As the one girl says: THIS IS GONNA BE AWESOME!!!
PS: I’m pretty certain that said girl’s screams, particularly when they get so shrill as to sounding like a kazoo, have made me fall in love with her. She’s my imaginary interweb fag hag, y’all.
UPDATE 8/19/09: The high quality clip of this strange cultural moment has been removed due to (what else) copyright infringement. I’m pretty sure that this video is less about what we’re seeing and far more sociologically valuable as a document of the cultural movement that is the Twihards. Fortunately for us, they will not be stopped, and we have a lower quality copy to preserve this moment.

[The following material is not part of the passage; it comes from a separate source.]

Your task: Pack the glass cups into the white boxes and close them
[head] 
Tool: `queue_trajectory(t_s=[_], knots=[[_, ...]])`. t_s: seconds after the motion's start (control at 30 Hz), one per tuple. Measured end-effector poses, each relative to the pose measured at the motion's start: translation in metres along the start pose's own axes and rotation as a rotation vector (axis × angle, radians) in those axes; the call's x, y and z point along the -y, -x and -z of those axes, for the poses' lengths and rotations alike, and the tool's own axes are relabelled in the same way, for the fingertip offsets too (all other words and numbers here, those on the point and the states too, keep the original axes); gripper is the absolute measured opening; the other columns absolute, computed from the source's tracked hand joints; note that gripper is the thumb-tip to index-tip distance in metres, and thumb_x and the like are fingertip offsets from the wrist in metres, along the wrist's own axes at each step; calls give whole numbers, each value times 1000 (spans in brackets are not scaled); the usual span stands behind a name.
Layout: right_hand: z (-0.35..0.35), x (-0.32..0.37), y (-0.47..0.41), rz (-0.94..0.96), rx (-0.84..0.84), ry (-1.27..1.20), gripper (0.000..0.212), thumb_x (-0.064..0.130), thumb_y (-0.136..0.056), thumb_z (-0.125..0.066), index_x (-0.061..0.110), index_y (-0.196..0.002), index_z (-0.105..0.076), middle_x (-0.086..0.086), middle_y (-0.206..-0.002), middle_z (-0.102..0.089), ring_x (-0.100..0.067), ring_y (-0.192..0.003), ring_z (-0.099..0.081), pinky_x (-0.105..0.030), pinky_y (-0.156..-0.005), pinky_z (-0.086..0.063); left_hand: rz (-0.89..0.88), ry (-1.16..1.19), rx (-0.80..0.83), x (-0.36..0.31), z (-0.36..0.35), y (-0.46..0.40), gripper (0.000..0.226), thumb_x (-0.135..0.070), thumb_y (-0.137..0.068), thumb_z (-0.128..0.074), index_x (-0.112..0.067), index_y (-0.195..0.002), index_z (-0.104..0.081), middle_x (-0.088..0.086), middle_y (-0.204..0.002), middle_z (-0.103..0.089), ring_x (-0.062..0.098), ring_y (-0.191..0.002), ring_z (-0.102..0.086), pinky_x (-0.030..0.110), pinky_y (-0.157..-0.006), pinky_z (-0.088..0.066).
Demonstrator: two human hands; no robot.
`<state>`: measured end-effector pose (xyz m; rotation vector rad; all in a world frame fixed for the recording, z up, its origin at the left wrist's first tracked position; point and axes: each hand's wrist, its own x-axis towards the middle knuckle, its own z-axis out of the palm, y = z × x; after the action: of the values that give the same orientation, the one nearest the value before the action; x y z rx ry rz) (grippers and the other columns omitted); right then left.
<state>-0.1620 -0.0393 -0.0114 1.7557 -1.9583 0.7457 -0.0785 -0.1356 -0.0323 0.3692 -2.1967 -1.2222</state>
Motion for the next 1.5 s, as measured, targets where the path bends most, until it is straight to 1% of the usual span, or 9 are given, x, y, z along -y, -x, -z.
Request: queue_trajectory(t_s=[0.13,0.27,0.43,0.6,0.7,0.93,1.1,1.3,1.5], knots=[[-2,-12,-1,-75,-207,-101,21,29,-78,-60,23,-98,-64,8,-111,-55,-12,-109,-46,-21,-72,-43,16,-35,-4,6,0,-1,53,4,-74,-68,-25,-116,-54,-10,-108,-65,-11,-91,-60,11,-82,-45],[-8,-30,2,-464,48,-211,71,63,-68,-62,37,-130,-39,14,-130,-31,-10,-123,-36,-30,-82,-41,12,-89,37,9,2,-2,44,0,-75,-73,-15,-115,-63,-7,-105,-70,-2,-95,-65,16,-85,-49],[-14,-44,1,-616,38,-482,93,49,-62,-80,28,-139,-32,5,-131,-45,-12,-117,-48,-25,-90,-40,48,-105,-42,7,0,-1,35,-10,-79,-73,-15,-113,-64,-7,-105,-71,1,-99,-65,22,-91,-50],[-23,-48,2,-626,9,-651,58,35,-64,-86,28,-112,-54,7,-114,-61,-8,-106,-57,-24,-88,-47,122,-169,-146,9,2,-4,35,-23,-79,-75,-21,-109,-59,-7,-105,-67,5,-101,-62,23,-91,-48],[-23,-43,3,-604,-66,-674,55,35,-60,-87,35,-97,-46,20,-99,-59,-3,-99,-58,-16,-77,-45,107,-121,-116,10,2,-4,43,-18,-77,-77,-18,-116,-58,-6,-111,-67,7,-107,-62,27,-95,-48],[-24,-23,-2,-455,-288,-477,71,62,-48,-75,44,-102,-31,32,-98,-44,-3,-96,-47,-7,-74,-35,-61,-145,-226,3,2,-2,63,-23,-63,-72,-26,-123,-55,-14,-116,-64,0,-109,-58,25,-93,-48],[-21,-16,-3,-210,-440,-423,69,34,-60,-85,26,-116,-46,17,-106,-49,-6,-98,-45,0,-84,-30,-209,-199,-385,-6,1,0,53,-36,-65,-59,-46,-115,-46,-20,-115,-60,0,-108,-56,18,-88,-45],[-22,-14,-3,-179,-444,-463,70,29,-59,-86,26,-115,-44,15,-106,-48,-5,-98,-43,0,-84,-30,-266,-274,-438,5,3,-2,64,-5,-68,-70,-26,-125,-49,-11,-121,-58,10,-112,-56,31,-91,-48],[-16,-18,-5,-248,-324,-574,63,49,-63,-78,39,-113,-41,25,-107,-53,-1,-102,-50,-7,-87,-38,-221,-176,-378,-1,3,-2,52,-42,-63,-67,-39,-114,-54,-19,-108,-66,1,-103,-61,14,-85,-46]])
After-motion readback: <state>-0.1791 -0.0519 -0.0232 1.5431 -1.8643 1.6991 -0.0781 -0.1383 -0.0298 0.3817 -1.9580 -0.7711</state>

This Girl That Hates Stephen King is Your Fag Hag
February 13, 2009
I know that you two have been nearly inseparable since you met during your summer abroad when–afterwards–she moved stateside six weeks later to the apartment across the hall (surprise!). But gurrrrhl, we need to talk.
I know you’ve probably heard all this about a million times before because she talks about it every you go out to your favorite gay bar, but at least this time you’ve gotten the entire rant out in one interrupted swoop as opposed to when she’s constantly interrupting herself by asking, “Why are you checking that guy out? He’s totally not your type! Focus! This is SERIOUSLY IMPORTANT! LIMELIGHT!!!” after she’s had her third Flirtini but before she tries to make out with you. So at least there’s that.
But don’t you think it’s about time you two had a talk?
You have to admit that this is almost as embarrassing as that time she vlogged for 18 minutes about your boyfriend because he said she was creepy and controlling and sending him death threats by text message, but really it’s your boyfriend who’s in the wrong because he’s jealous of the fact that she knew you first and he’s not getting any of the limelight and she’s just protective of you. And then he broke up with you. Ouch.
Or then that time you found her private LiveJournal post where she’d Photoshopped both your faces onto the Twilight poster. Yeesh.
Seriously, I’m just saying that you may want to consider a good, long talk or an even better, longer friendship sabbatical before she dedicates “Maps” to you at karaoke night. Again. It’s beginning to get a little embarrassing. I’m just saying.